The Colfax Massacre (1873)

Colfax Massacre aftermath, Harper's Weekly, May 10, 1873, p. 397

The Colfax Massacre occurred on April 13, 1873. The battle-turned-massacre took place in the small town of Colfax, Louisiana as a clash between blacks and whites.  Three whites and an estimated 150 blacks died in the conflict.

The massacre took place against the backdrop of racial tensions following the hotly contested Louisiana governor’s race of 1872.  While the Republicans narrowly won the contest and retained control of the state, white Democrats, angry over the defeat, vowed revenge.  In Colfax Parish (county) as in other areas of the state, they organized a white militia to directly challenge the mostly black state militia under the control of the governor.

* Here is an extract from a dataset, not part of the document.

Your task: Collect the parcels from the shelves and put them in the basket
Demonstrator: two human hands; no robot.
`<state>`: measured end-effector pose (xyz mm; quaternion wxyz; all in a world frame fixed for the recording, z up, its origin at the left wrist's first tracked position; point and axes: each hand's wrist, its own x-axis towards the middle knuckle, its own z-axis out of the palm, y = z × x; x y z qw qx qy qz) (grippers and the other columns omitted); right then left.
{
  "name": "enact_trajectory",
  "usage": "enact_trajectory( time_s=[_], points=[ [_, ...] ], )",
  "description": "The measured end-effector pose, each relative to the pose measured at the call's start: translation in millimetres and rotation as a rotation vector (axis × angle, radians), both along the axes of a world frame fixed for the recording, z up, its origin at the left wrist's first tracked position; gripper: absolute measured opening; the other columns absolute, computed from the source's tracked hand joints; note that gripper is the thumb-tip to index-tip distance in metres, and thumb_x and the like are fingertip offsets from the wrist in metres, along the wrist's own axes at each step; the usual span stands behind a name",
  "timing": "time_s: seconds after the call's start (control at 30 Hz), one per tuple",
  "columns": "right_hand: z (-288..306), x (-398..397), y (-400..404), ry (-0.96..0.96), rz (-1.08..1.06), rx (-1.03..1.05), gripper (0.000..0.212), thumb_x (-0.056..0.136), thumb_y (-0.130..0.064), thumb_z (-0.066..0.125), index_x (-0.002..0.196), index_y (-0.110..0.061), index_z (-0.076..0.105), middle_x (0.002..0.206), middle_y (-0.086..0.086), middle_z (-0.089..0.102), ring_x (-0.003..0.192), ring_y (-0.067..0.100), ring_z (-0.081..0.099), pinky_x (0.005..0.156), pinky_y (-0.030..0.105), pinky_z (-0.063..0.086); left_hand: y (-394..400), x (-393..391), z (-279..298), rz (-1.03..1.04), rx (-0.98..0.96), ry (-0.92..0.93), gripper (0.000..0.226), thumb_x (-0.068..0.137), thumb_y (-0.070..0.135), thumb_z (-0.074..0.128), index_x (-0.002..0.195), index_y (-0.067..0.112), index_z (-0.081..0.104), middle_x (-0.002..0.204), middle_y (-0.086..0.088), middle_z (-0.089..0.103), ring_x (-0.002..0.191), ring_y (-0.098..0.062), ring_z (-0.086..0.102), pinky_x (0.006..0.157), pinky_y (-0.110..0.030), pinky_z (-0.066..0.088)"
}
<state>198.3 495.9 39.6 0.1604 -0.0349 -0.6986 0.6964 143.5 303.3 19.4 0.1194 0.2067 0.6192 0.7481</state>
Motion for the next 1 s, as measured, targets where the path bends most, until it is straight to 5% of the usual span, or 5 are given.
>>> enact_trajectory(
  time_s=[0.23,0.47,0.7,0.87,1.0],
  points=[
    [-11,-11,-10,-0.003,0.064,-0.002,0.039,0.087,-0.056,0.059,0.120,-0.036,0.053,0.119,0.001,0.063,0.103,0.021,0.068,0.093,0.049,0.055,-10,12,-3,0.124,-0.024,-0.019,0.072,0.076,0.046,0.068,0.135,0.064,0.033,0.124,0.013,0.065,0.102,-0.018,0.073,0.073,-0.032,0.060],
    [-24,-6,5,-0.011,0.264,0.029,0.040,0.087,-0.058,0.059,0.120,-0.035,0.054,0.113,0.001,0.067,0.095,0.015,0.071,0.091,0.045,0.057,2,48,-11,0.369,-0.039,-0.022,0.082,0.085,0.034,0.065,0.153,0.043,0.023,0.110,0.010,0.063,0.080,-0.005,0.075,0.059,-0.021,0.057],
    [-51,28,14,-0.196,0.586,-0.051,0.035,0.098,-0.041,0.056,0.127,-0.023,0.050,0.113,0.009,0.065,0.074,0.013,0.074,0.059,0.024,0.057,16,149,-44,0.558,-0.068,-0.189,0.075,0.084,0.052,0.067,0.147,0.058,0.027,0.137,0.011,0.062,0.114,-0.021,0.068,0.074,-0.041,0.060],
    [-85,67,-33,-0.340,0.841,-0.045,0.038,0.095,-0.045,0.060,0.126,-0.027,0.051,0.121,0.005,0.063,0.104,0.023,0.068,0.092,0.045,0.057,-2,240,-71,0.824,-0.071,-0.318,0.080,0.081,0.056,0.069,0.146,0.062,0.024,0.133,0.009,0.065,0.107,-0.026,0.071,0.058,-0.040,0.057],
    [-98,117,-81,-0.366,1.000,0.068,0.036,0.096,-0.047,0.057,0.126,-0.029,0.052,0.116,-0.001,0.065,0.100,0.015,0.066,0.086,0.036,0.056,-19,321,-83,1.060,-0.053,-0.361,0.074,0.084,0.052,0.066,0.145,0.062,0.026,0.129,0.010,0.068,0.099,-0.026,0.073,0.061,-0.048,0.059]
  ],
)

Colfax Parish reflected the political and racial divide in Louisiana.  Its 4,600 voters in the 1872 election were split between approximately 2,400 hundred mostly black Republican voters and 2,200 white Democratic voters.  One incident however, touched off the Colfax Massacre.  On March 28, local white Democratic leaders called for armed supporters to help them take the Colfax Parish Courthouse from the black and white GOP officeholders on April 1.  The Republicans responded by urging their mostly black supporters to defend them.  Although nothing happened on April 1, the next day fighting erupted between the two groups.

On April 13, Easter Sunday, more than 300 armed white men, including members of white supremacist organizations such as the Knights of White Camellia and the Ku Klux Klan, attacked the courthouse.  When the militia maneuvered a cannon to fire on the courthouse, some of the sixty black defenders fled while others surrendered.  When the leader of the attackers, James Hadnot, was accidentally shot by one of his own men, the white militia responded by shooting the black prisoners.  Those who were wounded in the earlier battle, particularly black militia members, were singled out for execution.  The indiscriminate killing spread to African Americans who had not been at the courthouse and continued into the night.

All told, approximately 150 African Americans were killed, including 48 who were murdered after the battle. Only three whites were killed, and few were injured in the largely one-sided battle of Colfax.

On April 14, the state militia under the control of Republican Governor William Kellogg arrived at the scene and recorded the carnage.  New Orleans police and federal troops also arrived in the next few days to reestablish order.  A total of 97 white militia men were arrested and charged with violation of the U.S. Enforcement Act of 1870 (also known as the Ku Klux Klan Act).  A handful of them were convicted but were eventually released in 1875 when the U.S. Supreme Court in United States v. Cruikshank ruled the Enforcement Act was unconstitutional.  No one was ever arrested by the state of Louisiana or by intimidated local officials.